** Opening RAW DATA block **
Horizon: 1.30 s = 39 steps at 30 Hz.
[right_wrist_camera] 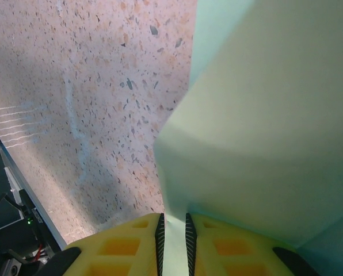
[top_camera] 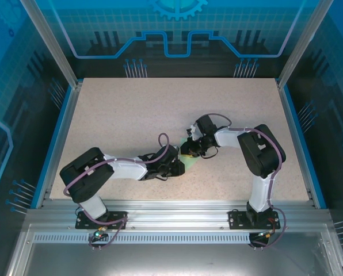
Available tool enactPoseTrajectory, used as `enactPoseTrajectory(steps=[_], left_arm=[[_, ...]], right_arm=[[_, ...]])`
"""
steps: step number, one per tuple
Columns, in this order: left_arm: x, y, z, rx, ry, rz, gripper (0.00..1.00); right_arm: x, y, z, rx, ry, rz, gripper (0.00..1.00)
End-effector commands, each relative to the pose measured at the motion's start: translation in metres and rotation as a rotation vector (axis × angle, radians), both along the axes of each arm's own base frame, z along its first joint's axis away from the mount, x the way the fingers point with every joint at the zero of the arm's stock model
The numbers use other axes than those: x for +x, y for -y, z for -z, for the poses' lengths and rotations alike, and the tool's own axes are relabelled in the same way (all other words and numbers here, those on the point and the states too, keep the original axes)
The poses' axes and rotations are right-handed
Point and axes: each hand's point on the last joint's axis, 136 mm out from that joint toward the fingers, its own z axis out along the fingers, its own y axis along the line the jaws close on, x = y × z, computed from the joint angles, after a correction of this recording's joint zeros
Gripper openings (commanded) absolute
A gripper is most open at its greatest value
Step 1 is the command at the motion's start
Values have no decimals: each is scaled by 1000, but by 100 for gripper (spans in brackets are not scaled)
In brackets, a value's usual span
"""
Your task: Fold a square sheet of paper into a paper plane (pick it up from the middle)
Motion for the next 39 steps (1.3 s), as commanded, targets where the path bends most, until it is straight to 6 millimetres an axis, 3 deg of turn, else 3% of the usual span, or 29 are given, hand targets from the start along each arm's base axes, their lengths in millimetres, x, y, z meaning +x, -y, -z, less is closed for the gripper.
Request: enactPoseTrajectory(steps=[1, 6, 9, 13, 19, 22, 26, 34, 39], left_arm=[[-4, -17, -13, 12, 9, -35, 37], [4, -49, -41, 27, 83, -176, 44], [8, -77, -49, 59, 87, -294, 40], [10, -86, -64, 36, 115, -314, 36], [11, -63, -74, -2, 108, -208, 32], [10, -39, -74, -61, 80, -119, 28], [11, -10, -68, -145, 32, -50, 23], [14, 26, -60, -203, -5, 68, 24], [14, 36, -48, -182, -32, 102, 24]], right_arm=[[-11, 6, 25, -53, -36, -15, 20], [-12, 7, 25, -54, -38, -15, 20], [-12, 6, 24, -53, -37, -17, 20], [-11, 7, 24, -57, -36, -13, 20], [-11, 8, 21, -60, -29, -4, 20], [-10, 9, 21, -68, -29, 0, 20], [-11, 12, 24, -84, -37, 8, 20], [-14, 14, 30, -96, -50, 16, 20], [-15, 15, 33, -99, -57, 17, 20]])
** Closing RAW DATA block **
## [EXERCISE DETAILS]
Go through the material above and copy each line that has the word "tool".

## [TASK SOLUTION]
Available tool enactPoseTrajectory, used as `enactPoseTrajectory(steps=[_], left_arm=[[_, ...]], right_arm=[[_, ...]])`
The numbers use other axes than those: x for +x, y for -y, z for -z, for the poses' lengths and rotations alike, and the tool's own axes are relabelled in the same way (all other words and numbers here, those on the point and the states too, keep the original axes)

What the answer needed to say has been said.